From: Luis Chamberlain <mcgrof@kernel.org>
To: Chuck Lever <cel@kernel.org>, Daniel Gomez <da.gomez@kruces.com>,
kdevops@lists.linux.dev
Cc: Luis Chamberlain <mcgrof@kernel.org>
Subject: [PATCH v4 3/8] aws: add optimized Kconfig generator using Chuck's scripts
Date: Tue, 16 Sep 2025 17:34:44 -0700 [thread overview]
Message-ID: <20250917003451.2318229-4-mcgrof@kernel.org> (raw)

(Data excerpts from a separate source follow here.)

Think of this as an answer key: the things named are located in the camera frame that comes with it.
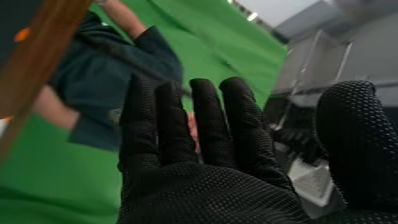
gloved hand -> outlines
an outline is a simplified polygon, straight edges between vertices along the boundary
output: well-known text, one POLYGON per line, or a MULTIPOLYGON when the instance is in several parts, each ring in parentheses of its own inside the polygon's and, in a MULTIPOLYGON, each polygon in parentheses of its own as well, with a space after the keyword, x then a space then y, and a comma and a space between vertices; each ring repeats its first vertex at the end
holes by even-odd
POLYGON ((318 223, 398 223, 398 134, 370 82, 348 81, 327 90, 316 135, 348 208, 318 223))
POLYGON ((226 115, 208 80, 192 81, 203 162, 180 93, 151 93, 132 80, 121 117, 123 205, 119 224, 307 223, 251 89, 220 85, 226 115))

white wall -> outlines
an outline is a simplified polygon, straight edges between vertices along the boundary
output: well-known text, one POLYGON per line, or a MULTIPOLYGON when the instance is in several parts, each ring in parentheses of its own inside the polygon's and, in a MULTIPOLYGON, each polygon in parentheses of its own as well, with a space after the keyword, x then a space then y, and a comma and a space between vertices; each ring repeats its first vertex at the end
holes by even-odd
POLYGON ((320 0, 236 0, 275 27, 320 0))

person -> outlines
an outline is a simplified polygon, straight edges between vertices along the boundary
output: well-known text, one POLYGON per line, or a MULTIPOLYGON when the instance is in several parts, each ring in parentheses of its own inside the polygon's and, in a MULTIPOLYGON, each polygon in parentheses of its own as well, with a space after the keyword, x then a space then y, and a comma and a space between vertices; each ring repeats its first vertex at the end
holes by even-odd
POLYGON ((133 77, 121 116, 119 224, 398 223, 398 134, 368 82, 338 84, 316 111, 316 133, 347 210, 313 221, 274 158, 274 141, 240 78, 190 82, 201 158, 180 89, 133 77))
POLYGON ((119 0, 98 0, 135 45, 91 12, 78 27, 57 72, 34 103, 34 112, 71 132, 69 141, 119 150, 117 128, 132 76, 181 84, 181 63, 160 34, 119 0))

gray surface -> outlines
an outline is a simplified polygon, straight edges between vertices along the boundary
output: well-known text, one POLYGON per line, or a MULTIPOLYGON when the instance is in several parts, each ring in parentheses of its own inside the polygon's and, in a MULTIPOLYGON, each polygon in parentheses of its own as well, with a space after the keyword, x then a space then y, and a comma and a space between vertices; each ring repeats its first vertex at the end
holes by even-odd
POLYGON ((347 45, 323 32, 290 45, 275 91, 302 90, 334 82, 341 69, 347 45))
POLYGON ((311 35, 320 27, 327 26, 334 20, 345 18, 341 9, 318 1, 307 9, 283 22, 275 30, 288 38, 311 35))
POLYGON ((352 38, 341 80, 398 80, 398 14, 373 22, 352 38))

hand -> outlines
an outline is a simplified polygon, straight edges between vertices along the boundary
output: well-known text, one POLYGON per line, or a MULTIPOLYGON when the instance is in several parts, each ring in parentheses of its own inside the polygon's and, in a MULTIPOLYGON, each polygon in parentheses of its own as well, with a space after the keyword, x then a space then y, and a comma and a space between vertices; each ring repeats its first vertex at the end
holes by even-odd
POLYGON ((105 5, 105 3, 108 2, 108 0, 94 0, 96 4, 105 5))
POLYGON ((238 78, 220 89, 229 122, 210 81, 192 81, 199 163, 178 90, 165 84, 153 94, 142 79, 132 80, 121 117, 123 224, 309 221, 251 89, 238 78))

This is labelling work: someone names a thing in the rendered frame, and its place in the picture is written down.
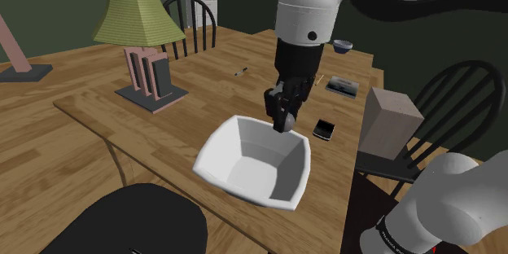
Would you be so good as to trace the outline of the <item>small blue bowl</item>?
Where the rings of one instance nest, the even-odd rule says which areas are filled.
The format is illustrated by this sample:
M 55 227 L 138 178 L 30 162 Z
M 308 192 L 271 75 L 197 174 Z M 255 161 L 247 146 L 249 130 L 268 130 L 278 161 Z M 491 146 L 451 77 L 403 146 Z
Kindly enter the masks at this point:
M 351 42 L 340 39 L 334 40 L 332 45 L 334 51 L 338 54 L 346 54 L 353 48 L 353 44 Z

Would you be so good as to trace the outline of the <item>wooden table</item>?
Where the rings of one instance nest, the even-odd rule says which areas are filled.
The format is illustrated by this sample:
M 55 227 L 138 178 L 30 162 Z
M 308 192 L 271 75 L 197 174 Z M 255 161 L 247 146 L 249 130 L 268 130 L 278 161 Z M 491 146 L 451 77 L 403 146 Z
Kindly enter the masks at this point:
M 293 212 L 261 208 L 207 184 L 192 171 L 208 136 L 225 120 L 244 115 L 265 120 L 263 93 L 274 85 L 277 38 L 270 30 L 174 61 L 173 83 L 188 93 L 151 114 L 116 91 L 126 79 L 57 99 L 55 106 L 197 204 L 272 254 L 339 254 L 373 57 L 325 46 L 318 76 L 359 84 L 357 97 L 313 88 L 295 129 L 310 136 L 318 120 L 335 125 L 330 141 L 310 138 L 308 184 Z M 247 67 L 239 76 L 234 74 Z

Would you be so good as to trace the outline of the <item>white square bowl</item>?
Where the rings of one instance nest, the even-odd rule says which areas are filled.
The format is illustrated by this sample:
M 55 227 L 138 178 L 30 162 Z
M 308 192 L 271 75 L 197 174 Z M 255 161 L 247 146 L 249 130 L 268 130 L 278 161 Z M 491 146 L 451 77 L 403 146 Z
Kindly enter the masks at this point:
M 209 137 L 193 172 L 236 198 L 266 208 L 296 210 L 311 166 L 309 140 L 279 133 L 262 120 L 232 116 Z

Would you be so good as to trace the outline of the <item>beige box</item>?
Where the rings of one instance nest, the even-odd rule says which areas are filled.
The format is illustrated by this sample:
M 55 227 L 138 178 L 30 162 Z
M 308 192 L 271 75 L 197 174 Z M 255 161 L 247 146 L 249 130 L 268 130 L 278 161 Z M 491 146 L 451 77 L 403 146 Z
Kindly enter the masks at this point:
M 407 94 L 372 87 L 366 97 L 358 150 L 394 160 L 423 121 Z

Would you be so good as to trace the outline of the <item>green shade table lamp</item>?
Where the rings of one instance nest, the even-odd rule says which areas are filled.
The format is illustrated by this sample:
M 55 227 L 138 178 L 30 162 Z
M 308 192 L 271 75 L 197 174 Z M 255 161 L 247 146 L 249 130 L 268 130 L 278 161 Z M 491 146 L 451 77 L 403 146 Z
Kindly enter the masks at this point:
M 171 82 L 169 57 L 156 47 L 184 39 L 160 0 L 107 0 L 95 42 L 124 47 L 132 85 L 116 93 L 155 114 L 188 93 Z

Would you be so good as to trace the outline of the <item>pink lamp with dark base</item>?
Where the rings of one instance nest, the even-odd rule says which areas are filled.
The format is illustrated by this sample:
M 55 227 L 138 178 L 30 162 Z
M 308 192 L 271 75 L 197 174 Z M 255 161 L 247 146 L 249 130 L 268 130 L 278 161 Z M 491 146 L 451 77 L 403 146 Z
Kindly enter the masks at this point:
M 11 66 L 0 72 L 0 82 L 37 82 L 53 70 L 50 64 L 30 64 L 0 15 L 0 45 Z

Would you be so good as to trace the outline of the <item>black spindle-back chair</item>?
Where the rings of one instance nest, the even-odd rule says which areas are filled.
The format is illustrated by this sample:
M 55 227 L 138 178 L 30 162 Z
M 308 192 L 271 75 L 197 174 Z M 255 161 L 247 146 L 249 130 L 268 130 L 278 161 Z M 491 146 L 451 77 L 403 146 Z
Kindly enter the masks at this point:
M 355 170 L 397 181 L 391 193 L 396 197 L 406 183 L 414 183 L 419 168 L 438 149 L 453 145 L 449 152 L 460 152 L 478 141 L 493 125 L 506 97 L 506 82 L 491 63 L 467 60 L 435 75 L 419 92 L 413 103 L 422 113 L 423 123 L 403 142 L 418 141 L 396 148 L 396 158 L 359 151 Z
M 177 4 L 177 17 L 179 19 L 178 28 L 185 32 L 183 26 L 183 8 L 182 3 L 184 1 L 188 1 L 190 3 L 190 10 L 186 13 L 190 15 L 190 26 L 192 27 L 192 39 L 193 39 L 193 47 L 194 52 L 197 54 L 199 52 L 198 48 L 198 23 L 201 23 L 201 32 L 202 32 L 202 47 L 203 50 L 207 50 L 207 22 L 210 20 L 212 24 L 212 40 L 211 47 L 214 48 L 217 43 L 217 22 L 215 19 L 215 15 L 212 13 L 210 7 L 202 0 L 166 0 L 163 3 L 163 8 L 171 15 L 170 5 L 174 2 Z

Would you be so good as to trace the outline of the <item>small grey ball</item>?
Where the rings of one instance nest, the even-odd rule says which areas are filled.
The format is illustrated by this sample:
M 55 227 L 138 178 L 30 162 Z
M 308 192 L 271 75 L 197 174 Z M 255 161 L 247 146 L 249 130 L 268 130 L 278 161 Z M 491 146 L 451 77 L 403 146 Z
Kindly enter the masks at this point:
M 294 124 L 295 124 L 295 117 L 290 112 L 288 112 L 282 130 L 284 132 L 289 132 L 289 131 L 293 130 Z

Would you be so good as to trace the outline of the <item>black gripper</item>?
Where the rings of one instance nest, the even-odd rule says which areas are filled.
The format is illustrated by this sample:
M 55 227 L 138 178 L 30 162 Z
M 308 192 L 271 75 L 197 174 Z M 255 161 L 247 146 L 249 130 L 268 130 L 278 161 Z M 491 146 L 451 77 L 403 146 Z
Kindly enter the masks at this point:
M 278 79 L 274 88 L 264 92 L 266 114 L 273 119 L 273 129 L 279 133 L 285 131 L 287 113 L 296 116 L 303 102 L 302 94 L 306 84 L 312 86 L 322 57 L 324 45 L 297 46 L 277 41 L 274 66 Z

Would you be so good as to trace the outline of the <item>black phone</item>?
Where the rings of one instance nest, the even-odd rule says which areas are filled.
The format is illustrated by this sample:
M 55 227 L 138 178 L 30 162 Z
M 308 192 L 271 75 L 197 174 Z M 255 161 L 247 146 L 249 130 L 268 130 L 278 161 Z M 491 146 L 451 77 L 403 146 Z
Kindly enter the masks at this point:
M 313 129 L 313 135 L 325 141 L 330 141 L 334 129 L 335 125 L 333 123 L 320 119 Z

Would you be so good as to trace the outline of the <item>grey book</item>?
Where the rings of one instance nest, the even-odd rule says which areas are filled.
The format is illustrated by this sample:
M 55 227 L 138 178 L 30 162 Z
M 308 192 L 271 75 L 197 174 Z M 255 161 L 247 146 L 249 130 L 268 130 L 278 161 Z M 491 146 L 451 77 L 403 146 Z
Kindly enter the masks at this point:
M 359 84 L 357 82 L 337 76 L 333 76 L 326 84 L 327 90 L 351 99 L 357 97 L 358 88 Z

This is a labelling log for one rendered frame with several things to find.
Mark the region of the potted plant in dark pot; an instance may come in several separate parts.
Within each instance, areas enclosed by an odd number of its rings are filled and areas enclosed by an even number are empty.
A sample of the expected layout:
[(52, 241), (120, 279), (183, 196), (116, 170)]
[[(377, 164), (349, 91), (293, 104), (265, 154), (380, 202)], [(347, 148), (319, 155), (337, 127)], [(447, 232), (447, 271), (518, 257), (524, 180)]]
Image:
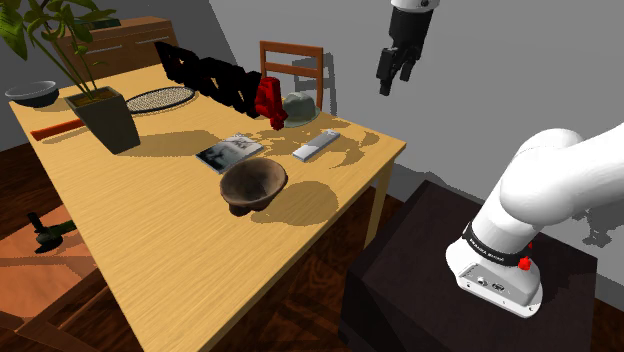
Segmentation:
[[(28, 59), (29, 46), (40, 49), (70, 79), (79, 92), (66, 97), (66, 103), (109, 152), (116, 155), (138, 146), (140, 137), (123, 95), (110, 86), (97, 86), (85, 59), (93, 36), (84, 23), (116, 11), (101, 9), (93, 0), (27, 0), (28, 9), (21, 13), (21, 3), (22, 0), (0, 0), (0, 38), (22, 60)], [(66, 33), (85, 75), (78, 72), (65, 53), (55, 58), (44, 46), (48, 42), (58, 49), (59, 40)]]

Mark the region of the silver remote control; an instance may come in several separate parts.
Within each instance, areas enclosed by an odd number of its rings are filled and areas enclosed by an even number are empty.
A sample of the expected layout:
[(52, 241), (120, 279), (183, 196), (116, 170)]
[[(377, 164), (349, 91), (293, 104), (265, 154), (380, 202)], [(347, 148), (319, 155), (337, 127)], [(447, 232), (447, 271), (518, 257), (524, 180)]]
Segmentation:
[(335, 130), (324, 130), (321, 134), (296, 149), (292, 153), (292, 156), (295, 157), (297, 160), (306, 162), (323, 148), (338, 139), (340, 136), (341, 134)]

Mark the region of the orange-red long bar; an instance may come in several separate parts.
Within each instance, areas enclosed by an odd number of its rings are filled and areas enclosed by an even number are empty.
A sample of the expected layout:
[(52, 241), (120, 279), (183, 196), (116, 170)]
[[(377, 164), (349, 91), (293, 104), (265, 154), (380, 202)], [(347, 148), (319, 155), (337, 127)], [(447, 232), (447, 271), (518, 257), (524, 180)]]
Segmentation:
[(36, 141), (40, 141), (48, 137), (52, 137), (58, 134), (72, 131), (74, 129), (81, 128), (83, 126), (84, 126), (84, 122), (81, 119), (74, 119), (74, 120), (63, 122), (63, 123), (56, 124), (53, 126), (45, 127), (42, 129), (32, 130), (30, 131), (30, 135)]

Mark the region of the light wooden table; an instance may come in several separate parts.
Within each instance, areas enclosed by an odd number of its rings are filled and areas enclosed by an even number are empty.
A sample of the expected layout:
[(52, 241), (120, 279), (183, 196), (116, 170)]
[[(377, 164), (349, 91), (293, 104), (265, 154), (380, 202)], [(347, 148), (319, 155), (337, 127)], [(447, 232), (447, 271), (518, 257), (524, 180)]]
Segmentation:
[[(325, 113), (276, 131), (205, 96), (135, 124), (140, 144), (116, 155), (85, 128), (32, 146), (144, 352), (211, 349), (372, 183), (388, 184), (405, 148)], [(341, 136), (306, 162), (292, 156), (327, 129)], [(288, 175), (243, 217), (195, 157), (237, 133)]]

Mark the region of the dark robot stand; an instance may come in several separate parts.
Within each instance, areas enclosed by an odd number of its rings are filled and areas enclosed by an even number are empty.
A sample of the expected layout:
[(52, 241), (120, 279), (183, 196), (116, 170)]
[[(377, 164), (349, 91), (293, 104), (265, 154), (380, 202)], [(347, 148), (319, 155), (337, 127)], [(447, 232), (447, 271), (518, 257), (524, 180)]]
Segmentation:
[(533, 240), (542, 305), (521, 318), (456, 284), (445, 252), (477, 203), (423, 182), (350, 266), (339, 336), (352, 352), (590, 352), (597, 260)]

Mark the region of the brown stone bowl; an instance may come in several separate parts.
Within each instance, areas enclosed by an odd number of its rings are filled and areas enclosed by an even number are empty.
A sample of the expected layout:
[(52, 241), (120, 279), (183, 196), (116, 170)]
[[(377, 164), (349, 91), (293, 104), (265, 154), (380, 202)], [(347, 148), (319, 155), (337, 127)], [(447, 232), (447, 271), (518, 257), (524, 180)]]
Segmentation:
[(267, 158), (252, 158), (228, 170), (220, 181), (220, 193), (232, 215), (241, 217), (266, 209), (288, 182), (285, 169)]

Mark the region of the dark green tool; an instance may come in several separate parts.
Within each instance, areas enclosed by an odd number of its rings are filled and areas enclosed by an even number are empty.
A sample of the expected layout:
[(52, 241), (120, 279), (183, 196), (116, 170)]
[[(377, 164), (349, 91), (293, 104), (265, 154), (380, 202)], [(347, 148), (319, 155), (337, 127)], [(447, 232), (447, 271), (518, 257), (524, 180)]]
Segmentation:
[(37, 234), (36, 241), (39, 243), (39, 247), (35, 250), (36, 254), (43, 254), (58, 248), (63, 242), (63, 235), (77, 229), (72, 220), (57, 225), (44, 226), (35, 212), (28, 213), (27, 217)]

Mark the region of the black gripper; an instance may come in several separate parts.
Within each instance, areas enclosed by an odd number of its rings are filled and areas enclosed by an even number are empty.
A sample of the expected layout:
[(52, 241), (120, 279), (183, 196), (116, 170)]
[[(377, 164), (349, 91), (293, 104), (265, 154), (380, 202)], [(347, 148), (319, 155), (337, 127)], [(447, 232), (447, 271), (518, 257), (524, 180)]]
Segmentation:
[(425, 12), (407, 12), (393, 8), (389, 35), (393, 39), (391, 48), (381, 52), (376, 77), (380, 80), (379, 93), (388, 96), (396, 75), (394, 69), (395, 56), (399, 52), (414, 50), (406, 56), (400, 73), (400, 79), (408, 82), (415, 63), (419, 60), (424, 41), (429, 30), (433, 10)]

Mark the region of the wooden chair with orange seat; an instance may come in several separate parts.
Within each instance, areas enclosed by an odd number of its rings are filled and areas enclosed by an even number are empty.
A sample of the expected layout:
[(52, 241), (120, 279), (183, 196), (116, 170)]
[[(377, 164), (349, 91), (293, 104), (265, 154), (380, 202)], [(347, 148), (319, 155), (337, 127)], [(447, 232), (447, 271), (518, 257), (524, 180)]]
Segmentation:
[(72, 230), (53, 250), (37, 254), (37, 225), (52, 227), (70, 220), (61, 205), (0, 240), (0, 332), (5, 330), (61, 352), (101, 352), (70, 335), (68, 328), (110, 292), (105, 286), (60, 325), (57, 312), (102, 279), (81, 234)]

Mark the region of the grey-green hat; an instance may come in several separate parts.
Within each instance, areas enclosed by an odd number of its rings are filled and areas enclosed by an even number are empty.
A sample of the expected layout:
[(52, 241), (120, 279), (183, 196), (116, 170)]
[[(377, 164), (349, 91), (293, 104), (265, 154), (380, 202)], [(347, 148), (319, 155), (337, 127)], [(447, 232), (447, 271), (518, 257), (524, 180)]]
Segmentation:
[(283, 101), (283, 109), (288, 117), (284, 121), (285, 128), (305, 125), (316, 119), (320, 109), (313, 98), (303, 92), (292, 92)]

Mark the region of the oval woven mat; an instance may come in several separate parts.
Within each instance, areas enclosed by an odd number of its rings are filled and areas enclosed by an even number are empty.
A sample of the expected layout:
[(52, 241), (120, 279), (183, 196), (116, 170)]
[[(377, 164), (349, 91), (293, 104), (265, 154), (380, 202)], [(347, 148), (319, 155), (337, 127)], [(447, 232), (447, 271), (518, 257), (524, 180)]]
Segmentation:
[(126, 101), (131, 114), (156, 112), (181, 105), (196, 94), (192, 88), (170, 86), (141, 93)]

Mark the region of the brown chest of drawers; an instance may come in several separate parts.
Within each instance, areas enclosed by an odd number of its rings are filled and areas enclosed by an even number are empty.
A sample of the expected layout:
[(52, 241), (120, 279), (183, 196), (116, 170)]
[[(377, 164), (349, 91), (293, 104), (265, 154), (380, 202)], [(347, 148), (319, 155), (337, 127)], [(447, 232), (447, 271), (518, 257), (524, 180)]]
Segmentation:
[(121, 20), (120, 26), (90, 33), (92, 42), (78, 44), (88, 48), (83, 59), (94, 79), (160, 64), (155, 42), (178, 45), (172, 22), (154, 16)]

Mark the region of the grey picture book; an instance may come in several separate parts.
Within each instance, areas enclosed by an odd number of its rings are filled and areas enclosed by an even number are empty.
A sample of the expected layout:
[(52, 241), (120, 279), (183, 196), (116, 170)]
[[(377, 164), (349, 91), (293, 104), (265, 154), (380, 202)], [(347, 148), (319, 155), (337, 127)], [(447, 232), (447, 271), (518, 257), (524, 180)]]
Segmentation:
[(195, 157), (217, 174), (223, 174), (235, 164), (248, 159), (263, 149), (262, 144), (237, 133), (198, 152)]

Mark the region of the red figure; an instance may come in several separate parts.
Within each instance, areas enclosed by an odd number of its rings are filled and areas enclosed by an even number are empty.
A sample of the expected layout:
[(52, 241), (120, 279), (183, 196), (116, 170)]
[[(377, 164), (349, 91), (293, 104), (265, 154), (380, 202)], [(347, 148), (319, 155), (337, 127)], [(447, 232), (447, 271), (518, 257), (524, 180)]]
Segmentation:
[(265, 77), (260, 80), (254, 104), (256, 112), (267, 117), (274, 130), (284, 127), (288, 114), (283, 109), (280, 81), (277, 78)]

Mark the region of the black letter sculpture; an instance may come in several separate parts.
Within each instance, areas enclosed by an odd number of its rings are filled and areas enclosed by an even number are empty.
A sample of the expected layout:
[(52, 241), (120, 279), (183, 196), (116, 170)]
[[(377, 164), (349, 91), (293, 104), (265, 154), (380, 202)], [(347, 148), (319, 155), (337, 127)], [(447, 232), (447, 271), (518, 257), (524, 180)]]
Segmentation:
[(162, 41), (154, 43), (167, 78), (237, 112), (257, 118), (255, 98), (262, 75), (257, 71), (206, 57)]

In-Reply-To: <20250917003451.2318229-1-mcgrof@kernel.org>
Create a wrapper script that orchestrates Chuck's existing AWS scripts
(ec2_instance_info.py, aws_regions_info.py, aws_ami_info.py) to generate
Kconfig files with JSON caching and parallel processing.
This approach leverages Chuck's already working scripts while adding:
- JSON caching with 24-hour TTL in ~/.cache/kdevops/aws/
- Parallel fetching of instance data (10 concurrent workers)
- Parallel file writing (20 concurrent workers)
- Proper data structure handling for families list
Performance improvements:
- First run: ~21 seconds to fetch all data from AWS
- Cached runs: ~0.04 seconds (525x faster)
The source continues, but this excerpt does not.